1. The epidermal tissues are covered with a waxy cuticle, which helps to reduce water loss by evaporation. The upper epidermis is transparent so that light can pass through it to the palisade layer. The lower epidermis is full of little holes called stomata, which let CO2 diffuse directly into the leaf.

2. The palisade layer has lots of chloroplasts. This means that they are near the top of the leaf where it is the lightest for photosynthesis.

3. Photosynthesis also occurs in the cells here. The large air spaces in the spongy mesophyll tissue increase the rate of diffusion of gases.

4. The xylem and phloem form a network of vascular bundles, which deliver water and other nutrients to the entire leaf and take away the glucose produced by photosynthesis. They also help support the structure.

5. It is where cell differentiation occurs.

6. The meristem is found at the tips of roots and shoots.

7. The leaf is an organ

8. Guard cells open and close depending on the water content of the cells. The stoma (stomata) open and close to let gases diffuse in and out and control water loss. If there is a lack of water in the guard cells they go ‘flaccid’ and close, this prevents water vapour from leaving through the stomata

9. The stoma (stomata) are tiny pores which open and close to let gases diffuse in and out and control water loss.

10. Hair like projections to increase the surface area for uptake of water and mineral ions

11. The xylem form hollow xylem tubes made of dead tissue. They have long cells with walls toughened by lignin. These adaptations help them to carry water and mineral ions in plants.
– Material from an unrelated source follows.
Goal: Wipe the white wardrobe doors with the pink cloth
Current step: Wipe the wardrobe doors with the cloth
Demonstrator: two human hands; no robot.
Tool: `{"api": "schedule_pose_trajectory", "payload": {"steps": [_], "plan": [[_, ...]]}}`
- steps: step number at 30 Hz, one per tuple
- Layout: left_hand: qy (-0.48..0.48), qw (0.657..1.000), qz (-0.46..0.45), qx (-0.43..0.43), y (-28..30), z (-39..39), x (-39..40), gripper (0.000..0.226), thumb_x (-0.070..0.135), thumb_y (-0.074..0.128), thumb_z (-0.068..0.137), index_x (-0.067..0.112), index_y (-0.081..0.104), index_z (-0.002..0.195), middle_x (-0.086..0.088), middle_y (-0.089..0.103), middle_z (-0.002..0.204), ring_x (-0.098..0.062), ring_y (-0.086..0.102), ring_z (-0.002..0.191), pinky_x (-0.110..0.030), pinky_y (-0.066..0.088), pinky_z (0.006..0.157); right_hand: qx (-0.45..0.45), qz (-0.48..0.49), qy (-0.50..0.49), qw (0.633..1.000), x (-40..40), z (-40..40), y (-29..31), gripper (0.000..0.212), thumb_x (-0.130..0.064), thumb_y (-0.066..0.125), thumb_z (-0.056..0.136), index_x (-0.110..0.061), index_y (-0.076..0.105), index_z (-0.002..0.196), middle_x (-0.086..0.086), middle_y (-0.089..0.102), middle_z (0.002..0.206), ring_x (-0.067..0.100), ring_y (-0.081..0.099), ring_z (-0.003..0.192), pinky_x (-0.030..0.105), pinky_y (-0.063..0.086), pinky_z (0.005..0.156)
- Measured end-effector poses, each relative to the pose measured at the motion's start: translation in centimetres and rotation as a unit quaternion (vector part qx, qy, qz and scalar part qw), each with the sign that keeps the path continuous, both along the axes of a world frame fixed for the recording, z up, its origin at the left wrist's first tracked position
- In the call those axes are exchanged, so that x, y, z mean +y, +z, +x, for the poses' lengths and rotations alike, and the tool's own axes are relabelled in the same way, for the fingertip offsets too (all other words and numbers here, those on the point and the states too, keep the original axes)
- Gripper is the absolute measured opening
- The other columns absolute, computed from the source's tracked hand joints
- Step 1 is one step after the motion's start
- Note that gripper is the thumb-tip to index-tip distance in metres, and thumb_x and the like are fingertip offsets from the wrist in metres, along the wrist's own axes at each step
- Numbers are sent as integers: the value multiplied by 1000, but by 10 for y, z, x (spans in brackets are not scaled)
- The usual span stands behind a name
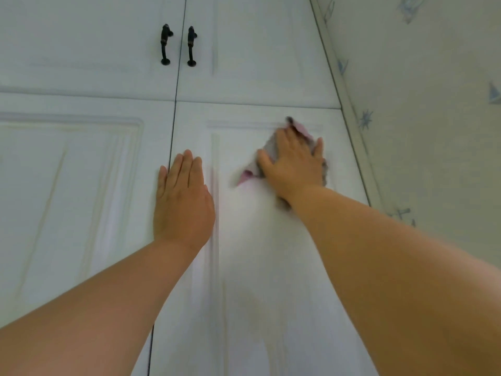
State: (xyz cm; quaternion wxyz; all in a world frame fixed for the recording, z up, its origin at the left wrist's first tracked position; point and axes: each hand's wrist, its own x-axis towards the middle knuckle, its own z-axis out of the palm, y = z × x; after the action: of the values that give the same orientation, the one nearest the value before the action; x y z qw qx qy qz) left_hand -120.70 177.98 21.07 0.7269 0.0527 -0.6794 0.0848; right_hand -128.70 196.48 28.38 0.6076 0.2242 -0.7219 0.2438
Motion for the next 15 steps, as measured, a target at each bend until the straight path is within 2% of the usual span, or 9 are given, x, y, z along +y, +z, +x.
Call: {"api": "schedule_pose_trajectory", "payload": {"steps": [3,6,10,13,15], "plan": [[4,1000,1,0,-1,0,0,56,16,36,101,1,27,154,-15,20,163,-26,14,153,-45,5,126,-27,-56,-48,997,37,-20,-18,73,-57,19,99,-17,14,160,2,10,168,19,4,155,57,-9,122],[3,1000,1,-1,-1,0,1,56,14,38,101,0,27,154,-16,21,163,-27,14,153,-46,5,126,-36,-48,-133,989,52,-25,-24,70,-52,15,102,-13,13,160,6,9,168,22,0,155,58,-13,120],[-2,1000,-6,5,-1,-4,1,57,12,42,99,0,28,153,-17,23,162,-27,15,153,-46,6,126,-17,-68,-50,996,13,-11,-13,68,-41,26,102,0,17,157,17,18,165,30,11,153,49,-3,125],[-5,1000,-6,7,-1,-3,-4,56,13,40,101,2,27,154,-15,21,163,-25,13,153,-44,4,126,45,-29,-8,999,2,-7,-1,68,-46,30,98,-3,34,150,17,34,156,34,28,145,44,12,121],[-13,1000,-11,7,0,-2,-4,56,17,38,101,2,28,154,-14,22,163,-24,15,153,-44,5,126,60,-2,33,998,20,-11,4,65,-52,39,98,-9,40,147,11,37,154,31,32,143,41,18,119]]}}
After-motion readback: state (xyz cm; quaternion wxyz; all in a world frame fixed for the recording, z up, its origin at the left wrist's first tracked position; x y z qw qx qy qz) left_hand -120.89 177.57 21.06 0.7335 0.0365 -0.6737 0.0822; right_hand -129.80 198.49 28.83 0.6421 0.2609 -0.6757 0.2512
12. The phloem form phloem tubes made of living tissue. Cells have end plates with holes in them. These adaptations help them to carry glucose around the plant.

13. Temperature, humidity, air movement, light intensity

14. The warmer it is, the faster transpiration happens. When it’s warmer the water particles have more energy to evaporate and diffuse out of the stomata.

15. The drier the air around a leaf, the faster transpiration happens. This is like what happens with air flow. If the air is humid there is a lot of water already, so there is not much of a difference between the inside and the outside of the leaf. Diffusion happens fastest if there is a high concentration in one place, and a low concentration in the other.

16. The better the air flow around a leaf (e.g. stronger wind), the greater the transpiration rate. If air flow around a leaf is poor, the water vapour just surrounds the leaf and does not move away. This means there is a high concentration of water particles outside the leaf as well as inside it, so diffusion does not happen as quickly. If there’s good air flow, the water vapour is swept away, maintaining a low concentration of water in the air outside the leaf. Diffusion then happens quickly, from an area of higher concentration to an area of lower concentration.

17. The brighter the light, the greater the transpiration rate. Stomata begin to close as it gets darker. Photosynthesis cannot happen in the dark, so they do not need to be open to let CO2 in. When the stomata are closed, very little water can escape.

18. Plant organ system

19. Transpiration is the transportation of water in a plant.

20. Translocation is the transportation of dissolved sugars from the leaves to the rest of the plant for immediate use or storage.